▶ [What this task involves]: Please retype the data below in full.

______________________________

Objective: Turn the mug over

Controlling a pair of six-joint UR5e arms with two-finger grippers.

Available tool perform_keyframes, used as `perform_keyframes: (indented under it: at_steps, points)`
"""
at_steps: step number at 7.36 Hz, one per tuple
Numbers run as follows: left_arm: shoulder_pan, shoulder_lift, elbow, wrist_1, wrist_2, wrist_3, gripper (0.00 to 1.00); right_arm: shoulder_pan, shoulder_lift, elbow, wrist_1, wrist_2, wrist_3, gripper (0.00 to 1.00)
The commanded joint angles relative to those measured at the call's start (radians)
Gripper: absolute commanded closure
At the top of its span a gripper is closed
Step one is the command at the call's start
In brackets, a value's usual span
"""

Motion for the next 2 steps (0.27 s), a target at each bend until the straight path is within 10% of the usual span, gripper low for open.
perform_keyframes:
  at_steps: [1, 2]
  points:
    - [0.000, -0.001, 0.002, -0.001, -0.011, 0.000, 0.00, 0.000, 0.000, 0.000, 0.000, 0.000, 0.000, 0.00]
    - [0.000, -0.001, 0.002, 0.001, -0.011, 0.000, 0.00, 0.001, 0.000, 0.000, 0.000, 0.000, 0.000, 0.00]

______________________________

▶ [Response below]:
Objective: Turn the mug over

Controlling a pair of six-joint UR5e arms with two-finger grippers.

Available tool perform_keyframes, used as `perform_keyframes: (indented under it: at_steps, points)`
"""
at_steps: step number at 7.36 Hz, one per tuple
Numbers run as follows: left_arm: shoulder_pan, shoulder_lift, elbow, wrist_1, wrist_2, wrist_3, gripper (0.00 to 1.00); right_arm: shoulder_pan, shoulder_lift, elbow, wrist_1, wrist_2, wrist_3, gripper (0.00 to 1.00)
The commanded joint angles relative to those measured at the call's start (radians)
Gripper: absolute commanded closure
At the top of its span a gripper is closed
Step one is the command at the call's start
In brackets, a value's usual span
"""

Motion for the next 2 steps (0.27 s), a target at each bend until the straight path is within 10% of the usual span, gripper low for open.
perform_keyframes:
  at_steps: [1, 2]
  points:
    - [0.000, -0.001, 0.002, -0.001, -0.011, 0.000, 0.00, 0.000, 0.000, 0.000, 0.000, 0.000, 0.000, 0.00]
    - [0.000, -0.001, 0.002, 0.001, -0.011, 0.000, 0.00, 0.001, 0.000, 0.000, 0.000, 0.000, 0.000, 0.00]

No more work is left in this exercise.